Wherever a line in the records contains the word "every", return that line.

───── Given records ─────

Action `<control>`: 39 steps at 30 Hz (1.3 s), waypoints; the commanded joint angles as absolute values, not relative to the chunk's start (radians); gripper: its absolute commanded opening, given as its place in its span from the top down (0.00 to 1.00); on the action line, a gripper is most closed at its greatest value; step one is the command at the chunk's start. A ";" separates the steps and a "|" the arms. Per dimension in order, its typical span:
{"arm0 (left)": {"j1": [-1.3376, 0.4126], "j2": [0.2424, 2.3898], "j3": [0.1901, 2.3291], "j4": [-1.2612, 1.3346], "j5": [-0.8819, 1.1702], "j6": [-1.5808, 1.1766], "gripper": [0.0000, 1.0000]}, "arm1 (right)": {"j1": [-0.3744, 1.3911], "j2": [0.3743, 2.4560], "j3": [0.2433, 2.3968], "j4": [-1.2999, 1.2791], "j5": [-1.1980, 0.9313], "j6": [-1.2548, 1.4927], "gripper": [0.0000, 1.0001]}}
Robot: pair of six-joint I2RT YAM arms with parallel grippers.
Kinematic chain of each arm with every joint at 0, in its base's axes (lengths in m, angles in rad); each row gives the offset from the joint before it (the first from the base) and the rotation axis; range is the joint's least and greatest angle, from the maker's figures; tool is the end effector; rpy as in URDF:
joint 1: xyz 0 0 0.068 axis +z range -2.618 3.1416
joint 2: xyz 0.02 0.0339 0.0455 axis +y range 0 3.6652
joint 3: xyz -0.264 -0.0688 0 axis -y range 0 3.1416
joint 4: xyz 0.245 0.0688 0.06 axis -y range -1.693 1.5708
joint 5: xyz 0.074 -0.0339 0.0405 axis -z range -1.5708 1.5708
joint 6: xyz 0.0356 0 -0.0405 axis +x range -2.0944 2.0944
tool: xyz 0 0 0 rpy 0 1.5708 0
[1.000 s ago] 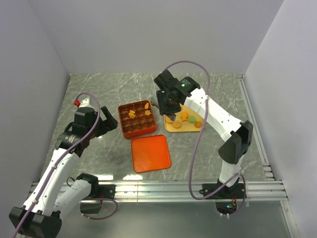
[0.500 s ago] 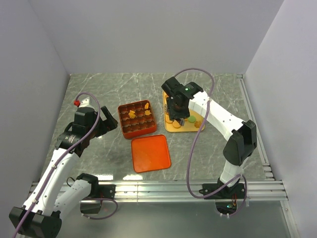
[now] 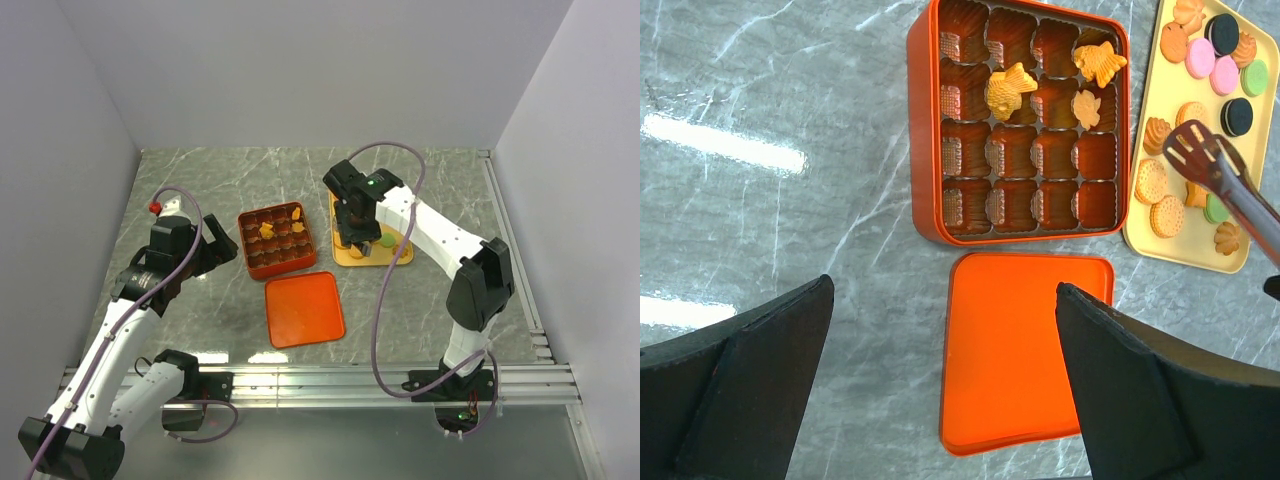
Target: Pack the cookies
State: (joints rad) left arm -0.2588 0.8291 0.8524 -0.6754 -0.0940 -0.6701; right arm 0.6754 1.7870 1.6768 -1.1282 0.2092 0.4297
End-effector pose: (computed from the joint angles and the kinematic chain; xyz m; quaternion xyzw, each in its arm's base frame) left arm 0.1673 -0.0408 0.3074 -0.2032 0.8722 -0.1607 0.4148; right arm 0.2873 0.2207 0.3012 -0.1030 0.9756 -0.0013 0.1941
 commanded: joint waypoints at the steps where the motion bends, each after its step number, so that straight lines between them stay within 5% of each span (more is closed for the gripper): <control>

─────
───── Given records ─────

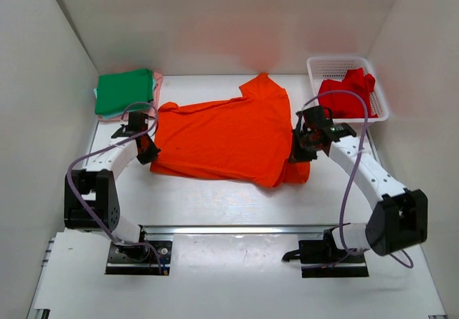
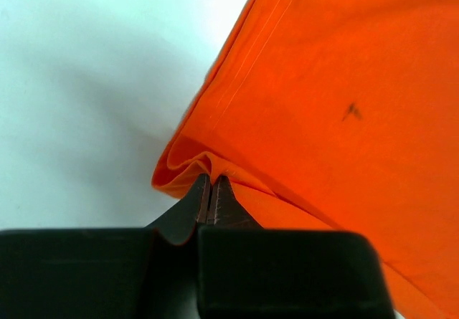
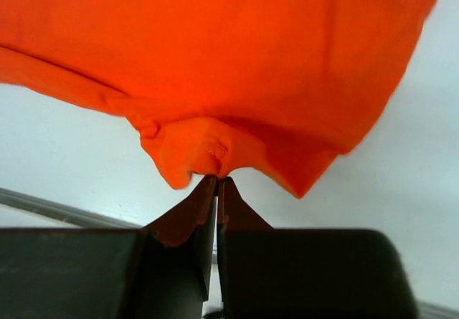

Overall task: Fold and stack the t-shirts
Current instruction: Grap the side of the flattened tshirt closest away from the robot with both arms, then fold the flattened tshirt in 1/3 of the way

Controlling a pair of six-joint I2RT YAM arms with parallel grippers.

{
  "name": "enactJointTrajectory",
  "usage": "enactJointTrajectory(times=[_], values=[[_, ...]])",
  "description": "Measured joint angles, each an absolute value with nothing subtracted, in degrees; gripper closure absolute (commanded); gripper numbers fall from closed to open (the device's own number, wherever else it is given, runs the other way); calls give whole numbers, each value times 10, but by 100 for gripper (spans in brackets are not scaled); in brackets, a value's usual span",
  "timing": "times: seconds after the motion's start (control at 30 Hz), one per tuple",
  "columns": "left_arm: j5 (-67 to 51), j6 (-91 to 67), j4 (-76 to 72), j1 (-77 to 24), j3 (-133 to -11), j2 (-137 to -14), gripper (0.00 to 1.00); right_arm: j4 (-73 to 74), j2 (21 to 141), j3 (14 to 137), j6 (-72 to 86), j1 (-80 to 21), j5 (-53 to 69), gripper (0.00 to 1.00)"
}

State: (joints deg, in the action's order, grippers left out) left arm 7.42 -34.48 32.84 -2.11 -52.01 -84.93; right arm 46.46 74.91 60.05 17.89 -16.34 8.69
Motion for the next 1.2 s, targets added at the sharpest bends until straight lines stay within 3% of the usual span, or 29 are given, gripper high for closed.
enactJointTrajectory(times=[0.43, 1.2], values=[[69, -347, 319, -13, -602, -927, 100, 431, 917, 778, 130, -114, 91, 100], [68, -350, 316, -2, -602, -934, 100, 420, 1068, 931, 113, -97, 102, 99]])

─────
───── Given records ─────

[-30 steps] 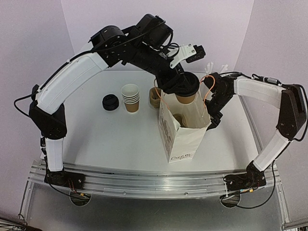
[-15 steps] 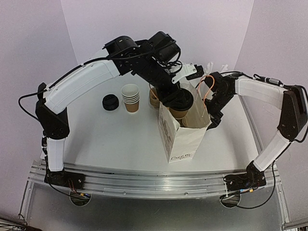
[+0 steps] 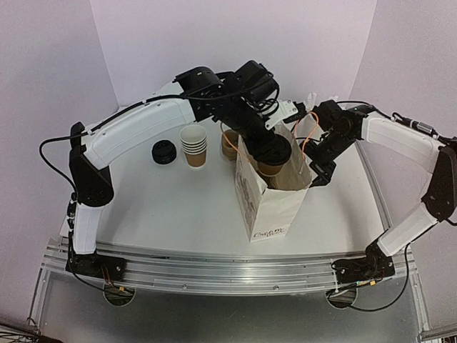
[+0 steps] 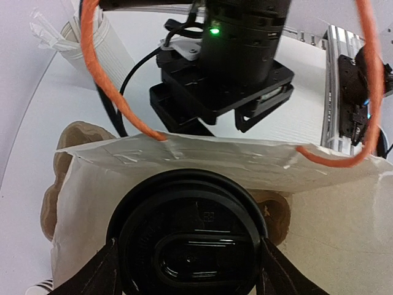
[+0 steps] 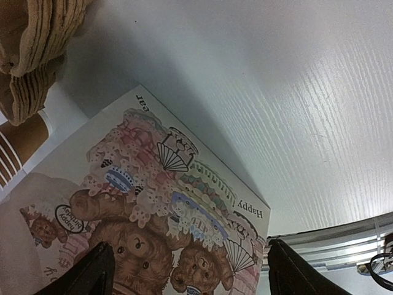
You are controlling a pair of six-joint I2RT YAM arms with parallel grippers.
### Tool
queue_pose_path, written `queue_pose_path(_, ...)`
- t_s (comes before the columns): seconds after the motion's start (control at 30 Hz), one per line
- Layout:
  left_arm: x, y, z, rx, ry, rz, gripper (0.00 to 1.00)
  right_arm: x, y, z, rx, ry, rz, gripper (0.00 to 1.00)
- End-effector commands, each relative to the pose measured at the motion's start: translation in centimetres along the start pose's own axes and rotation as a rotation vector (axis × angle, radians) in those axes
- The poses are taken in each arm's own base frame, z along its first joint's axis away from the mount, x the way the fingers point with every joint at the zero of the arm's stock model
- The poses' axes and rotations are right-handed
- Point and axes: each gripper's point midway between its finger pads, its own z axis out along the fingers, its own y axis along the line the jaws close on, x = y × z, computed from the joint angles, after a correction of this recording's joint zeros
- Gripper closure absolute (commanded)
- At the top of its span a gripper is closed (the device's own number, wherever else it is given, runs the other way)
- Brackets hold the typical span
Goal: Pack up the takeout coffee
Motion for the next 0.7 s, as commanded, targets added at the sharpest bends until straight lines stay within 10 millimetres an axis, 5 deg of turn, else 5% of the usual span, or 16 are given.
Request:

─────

Answer space =
Kinematic chain of each arm with every joint at 0, in its base's axes (lengths in m, angles in rad); each row gives the offset from the joint before it (the first from the base) and the rotation axis; range is the joint's least and greatest angle, from the maker's figures; tool is the end effector; rpy as in URDF:
- The poses are taken in each arm's own base frame, z along its first joint's axis away from the mount, x the way the fingers point with every joint at the zero of the arm's stock model

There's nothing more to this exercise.